On Friday evening, People Daily journalist Habil Onyango was abducted from a hotel in Homa Bay, bundled into a car, and subjected to hours of beatings. His crime? Publishing a story that peeled back the curtain on a county-level hiring racket where fake appointment letters were being sold like second-hand goods.
“They told me to apologize, to clear the woman I had mentioned in my article,” Onyango said, nursing his wounds at a private clinic in Homa Bay town. “I told them, journalism doesn’t work like that.”
His refusal earned him more blows—but also turned a local corruption story into a national debate about the safety of journalists, the rot in county recruitment, and the political protection enjoyed by insiders.
The Corruption Machinery
Onyango’s story had detailed how jobseekers desperate for public service slots were issued fake appointment letters, some allegedly bearing seals of the County Public Service Board and the Office of the County Secretary. Money changed hands. Promises were made. Lives were ruined.
The name that kept surfacing in whispers was Beatrice Akugo, a county employee accused of being a fixer in the racket. Hours after the story hit the press, Onyango was in a hospital bed.
The Homa Bay Journalists’ Union pulled no punches, naming Akugo in its statement and demanding Governor Gladys Wanga act decisively.
“We cannot have goons hired to silence journalists doing their constitutional duty,” the union said. “If county officers are behind this, the governor must clean house.”
A Pattern Across Counties
Onyango’s ordeal is not an isolated case. In the last two years alone, press watchdogs have documented over 40 attacks on journalists exposing county-level graft—from Baringo to Mombasa.
In 2023, a Kisumu reporter was assaulted after publishing a story on ghost workers.
In 2024, a Nakuru-based freelancer went into hiding after receiving threats tied to a tender scandal.
Earlier this year, two Nairobi journalists were detained overnight by police after questioning procurement practices at City Hall.
Media Council of Kenya CEO David Omwoyo has repeatedly warned of “a creeping culture of silencing by intimidation,” noting that counties are emerging as new frontlines in the war against press freedom.
Politics, Power, and Jobs
Why is the jobs question so explosive? In Kenya’s devolved system, county jobs are not just livelihoods—they are political currency. Governors use employment opportunities to reward loyalists, cement clan alliances, and build war chests ahead of elections.
“Employment in counties is no longer about qualifications,” said Prof.
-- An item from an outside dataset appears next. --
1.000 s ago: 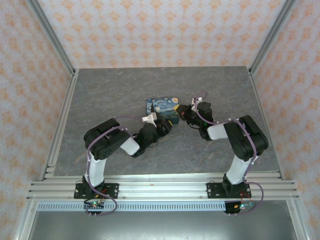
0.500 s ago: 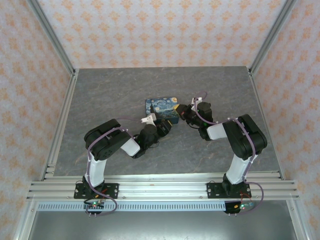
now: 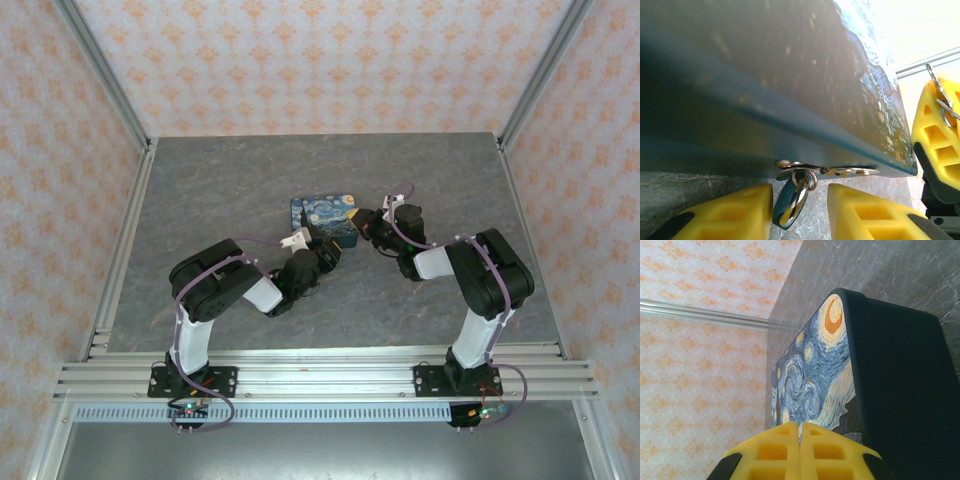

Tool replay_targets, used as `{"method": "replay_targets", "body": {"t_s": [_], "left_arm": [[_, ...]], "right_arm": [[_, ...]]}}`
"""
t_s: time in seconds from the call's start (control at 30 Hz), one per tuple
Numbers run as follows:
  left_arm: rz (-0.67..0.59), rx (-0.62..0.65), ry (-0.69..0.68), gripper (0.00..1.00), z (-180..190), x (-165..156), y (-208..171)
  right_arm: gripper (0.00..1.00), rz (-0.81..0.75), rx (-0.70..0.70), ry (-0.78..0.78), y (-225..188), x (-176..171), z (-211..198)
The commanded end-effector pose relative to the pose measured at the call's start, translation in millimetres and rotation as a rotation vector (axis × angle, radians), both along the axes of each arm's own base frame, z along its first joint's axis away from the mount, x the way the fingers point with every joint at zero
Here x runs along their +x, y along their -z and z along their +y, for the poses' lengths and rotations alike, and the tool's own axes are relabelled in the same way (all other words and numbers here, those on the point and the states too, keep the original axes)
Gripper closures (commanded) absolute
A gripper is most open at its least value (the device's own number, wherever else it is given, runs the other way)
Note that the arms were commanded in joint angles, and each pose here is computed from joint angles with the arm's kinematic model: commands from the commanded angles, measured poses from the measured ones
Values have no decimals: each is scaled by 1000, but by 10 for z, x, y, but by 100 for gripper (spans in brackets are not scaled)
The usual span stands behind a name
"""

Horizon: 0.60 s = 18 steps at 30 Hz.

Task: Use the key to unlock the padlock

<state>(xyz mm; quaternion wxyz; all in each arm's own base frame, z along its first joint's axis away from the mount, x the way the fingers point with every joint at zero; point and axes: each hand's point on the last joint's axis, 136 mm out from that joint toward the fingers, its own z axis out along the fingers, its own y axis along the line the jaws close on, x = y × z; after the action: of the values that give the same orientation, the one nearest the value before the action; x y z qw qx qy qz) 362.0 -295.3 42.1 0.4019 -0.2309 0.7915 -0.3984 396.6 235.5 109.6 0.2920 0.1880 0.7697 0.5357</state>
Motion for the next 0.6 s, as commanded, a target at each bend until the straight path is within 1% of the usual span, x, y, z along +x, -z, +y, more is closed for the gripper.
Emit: {"method": "replay_targets", "body": {"t_s": [0.0, 0.17, 0.47, 0.57], "left_arm": [[45, 80, -22, 66, 46, -48, 173], [62, 105, -37, 72, 74, -58, 220], [85, 151, -38, 73, 81, -66, 307], [89, 164, -40, 76, 89, -60, 322]], "right_arm": [[100, 75, -28, -15, 247, -54, 2], [100, 78, -28, -15, 262, -55, 2], [100, 78, -27, -17, 273, -56, 8], [100, 81, -26, -18, 280, -58, 10]]}}
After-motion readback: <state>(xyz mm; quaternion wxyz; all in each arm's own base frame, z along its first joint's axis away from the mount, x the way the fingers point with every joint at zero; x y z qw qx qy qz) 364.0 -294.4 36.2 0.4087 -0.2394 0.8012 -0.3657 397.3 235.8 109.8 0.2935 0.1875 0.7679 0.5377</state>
Peter Kagwanja, a governance analyst. “It is about networks, money, and political survival. Anyone who dares question that system threatens very powerful interests.”
In Homa Bay, where unemployment remains stubbornly high, the black market for county jobs is thriving. Investigators say fake letters can fetch anywhere between Sh50,000 to Sh200,000, depending on the position.
Governor Wanga Under Pressure
Governor Gladys Nyasuna Wanga, who has cultivated an image as a reformist, now finds herself at a crossroads. The attack on Onyango has put her administration under the microscope: will she distance herself from alleged rogue employees, or risk being seen as complicit by inaction?
So far, her office has remained tight-lipped, fueling speculation. Civil society groups in Homa Bay are demanding accountability not just for the assault, but for the job scams Onyango’s reporting exposed.
Journalists Defiant
Despite the bruises, Onyango insists he will not retract his story.
“They wanted fear,” he said softly. “What they gave me instead is courage. If we let them silence us, corruption wins.”
His colleagues agree. Across Homa Bay, journalists have vowed to continue probing county finances, recruitment practices, and procurement scandals—despite what they now call “a climate of sponsored terror.”
As one senior reporter in Kisii told the SIAYA TODAY:
“Every journalist knows the risk. But if we back down, then counties become private businesses run by a few families. We cannot let that happen.”
The Big Question
Kenya’s Constitution enshrines freedom of the press. But on the ground, the guarantees ring hollow when journalists are beaten, threatened, or bribed into silence.
As Onyango’s case shows, exposing county corruption is no longer just a professional hazard—it is a life-threatening gamble.
For Governor Wanga, the message from her critics is clear: silence is complicity. For Kenya, the bigger question looms larger: if journalists cannot safely expose corruption, who will hold the counties accountable?